I would line the x pen all over with pee pad, or newspaper(mine would shred the paper)?He has to go on the pad or paper then. After a while, remove one pad, then another until there is only one. Every time you see him go on the pad Praise Praise praise!!! They have to get the concept... If I pee on the pad, mom will be happy!! Dogs like to please. As I said he's young, it will take awhile, take a deep breath, be consistent and patient!


----------



## nicolen412 (Jun 8, 2012)

thank you so much deborah for all your help. 

i was just wondering if that method works because my breeder specifically told me to only use one corner so I am so confused at the moment


----------



## maggieh (Dec 16, 2007)

Furbabies Mom had a good suggestion - to train mine, the X-pen contained a bed, water, food, and the rest was completely lined with pads so that's where she had to go. After she started to develop a habit of going on the pad, I removed one pad at a time to make the area smaller. I also made sure the X-pen set up was very close to where I was going to be keeping the pads permanently so she got into the habit of going in that room as well.


----------



## Furbabies mom (Jul 25, 2011)

All dogs are different, I tried this with my first and it worked!
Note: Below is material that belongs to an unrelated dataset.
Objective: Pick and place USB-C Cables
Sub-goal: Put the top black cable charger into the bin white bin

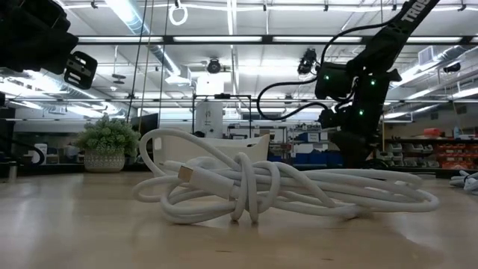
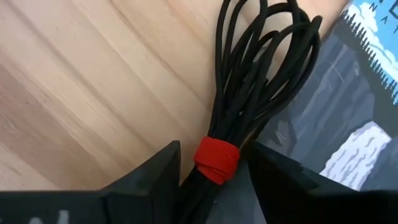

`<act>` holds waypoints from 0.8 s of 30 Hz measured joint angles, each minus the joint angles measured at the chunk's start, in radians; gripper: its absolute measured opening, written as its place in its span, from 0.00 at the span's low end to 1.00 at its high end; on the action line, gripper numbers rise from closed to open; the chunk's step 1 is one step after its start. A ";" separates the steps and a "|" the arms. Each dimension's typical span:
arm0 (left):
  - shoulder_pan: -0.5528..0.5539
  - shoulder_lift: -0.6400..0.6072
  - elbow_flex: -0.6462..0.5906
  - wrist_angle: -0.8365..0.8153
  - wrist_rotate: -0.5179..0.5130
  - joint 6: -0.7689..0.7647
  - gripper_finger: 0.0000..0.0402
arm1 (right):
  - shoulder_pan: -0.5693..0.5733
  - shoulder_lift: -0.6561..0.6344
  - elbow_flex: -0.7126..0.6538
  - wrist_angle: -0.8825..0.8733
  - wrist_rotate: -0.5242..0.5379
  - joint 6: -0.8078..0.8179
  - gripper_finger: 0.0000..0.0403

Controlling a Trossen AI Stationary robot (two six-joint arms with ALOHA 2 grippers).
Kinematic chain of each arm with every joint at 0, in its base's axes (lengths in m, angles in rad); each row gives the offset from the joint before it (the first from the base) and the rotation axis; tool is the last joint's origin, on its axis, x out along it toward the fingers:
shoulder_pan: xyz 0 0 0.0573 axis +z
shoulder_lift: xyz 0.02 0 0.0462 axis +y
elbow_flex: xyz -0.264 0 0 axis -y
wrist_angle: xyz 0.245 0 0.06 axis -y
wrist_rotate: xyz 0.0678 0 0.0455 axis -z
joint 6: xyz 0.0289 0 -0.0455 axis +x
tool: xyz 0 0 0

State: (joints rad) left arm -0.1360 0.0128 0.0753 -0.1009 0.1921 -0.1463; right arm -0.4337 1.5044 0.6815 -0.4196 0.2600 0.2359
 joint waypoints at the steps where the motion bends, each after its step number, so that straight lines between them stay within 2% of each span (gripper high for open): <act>1: 0.000 0.000 0.000 0.000 0.000 0.000 0.06 | 0.000 -0.004 0.000 -0.001 0.000 0.000 0.44; 13: 0.000 0.000 0.000 0.000 0.000 0.000 0.06 | -0.027 -0.012 0.000 -0.001 0.001 -0.039 0.15; 20: 0.000 0.000 0.000 0.000 0.000 0.000 0.06 | 0.012 -0.012 0.038 -0.032 -0.008 -0.054 0.17; 24: 0.000 0.000 0.000 0.000 0.000 0.000 0.06 | 0.078 -0.012 0.120 -0.059 0.058 -0.062 0.18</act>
State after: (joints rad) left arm -0.1360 0.0128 0.0753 -0.1013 0.1921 -0.1467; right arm -0.3554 1.4921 0.8012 -0.4790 0.3178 0.1735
The other two would pee where the first one went, so there was no problem there.I've has several Malts and Yorkies, through out my life and all but the three I have now,were trained to go outside. This group, I wanted to pad train, and I watched The trainer Victoria Stillwell do the eliminating pads. I tried it with Violet and she got it. Laurel(my second Maltese) peed where Violet went, and Hardy( my third) always pees where the girls go. I'm about to add my fourth, (a 12 week Malt) on Tuesday so I'm sure that I'll be back to pee pad training 
Again. Your puppy will eventually be trained, do you think that I would have 4 fluffs if they were impossible to train? LOL. Good luck!!!


----------



## nicolen412 (Jun 8, 2012)

Hello! 

I am currently going through training and i think he sort of knows where he is going ebcause he has done it right before? HOwever, I am quite concerned that he is now peeing for attention and he also doesnt pee on schedule like what most guides say... 

oh man i am going through **** but i think i am also slightly over-nervous


----------



## nicolen412 (Jun 8, 2012)

Ok everyone so sorry for the hassle this is my final question before I stop bugging everyone and start contributng when I get Arthur's training down like a pro  

Do you think it is okay to indoor and outdoor train them at the same time? What I mean by that is when I am home I will crate train him and take him in and out to the garden and then wehn I cant watch him/at night I use the paper training method recommended above by furbabies mom? 

I read animal planet and they said it was too confusing but I've also read other users here say that they've done it without a problem?

THANK YOU


----------



## Furbabies mom (Jul 25, 2011)

Mine were either trained outside only or pee pads. Mine that are pee pad trained will also go while outside, but not trained to let me know when they have to go out. I think there are some here, that their dogs are trained to go out or pee pad.


----------



## nicolen412 (Jun 8, 2012)

What I basically want to do is set up a schedule and when I am home I will take him out every 2 hours or whenever he appears that he needs to go. Then if I am at uni I will use the paper covered floor method? I am not sure this weeks... 

This forum is a life saver


----------



## shellbeme (Mar 1, 2011)

Nicolen412, gratz on your new pup.  I think all puppies are nightmares. They are horrid, blood sucking little creatures that rip you to shreds with their teeth and tiny claws, they poop and pee all over your house and things and they have this piercing bark and yulp that will make your ears bleed.

They are awesome.  The puppy stage will pass. Some things I want to mention to ease your mind. Puppies don't follow a schedule (at least, at first). You are going to have pee on places you don't want it, and poop as well. I recommend making a complete idiot of yourself when they pee or poop where you want. Seriously, you have to catch them in the act and tell them how utterly wonderful they are! This worked so well with my latest puppy, Tucker.

Eventually they will follow a schedule. It does take some time, and I would not expect it to start to regulate until around 5-6 months of age. Sometimes it happens sooner and if it does that is utterly awesome!

As for that crap about your puppy holding potty for one hour longer than how many months old they are-yea that doesn't work. Puppies also potty in their crates a lot at first. Sometimes they want so badly to be out that they work themselves into a frenzy and end up peeing everywhere (that's what Tucker always did). So just prepare yourself by expecting it, it's better that way and it too, will get better 

Your schedule of every two hours is great, I would stick with it. He might actually need to go every one hour at this age. When we brought Tucker home, I started with every one hour and went to every two once he was able to hold it longer. They will, eventually learn when to potty.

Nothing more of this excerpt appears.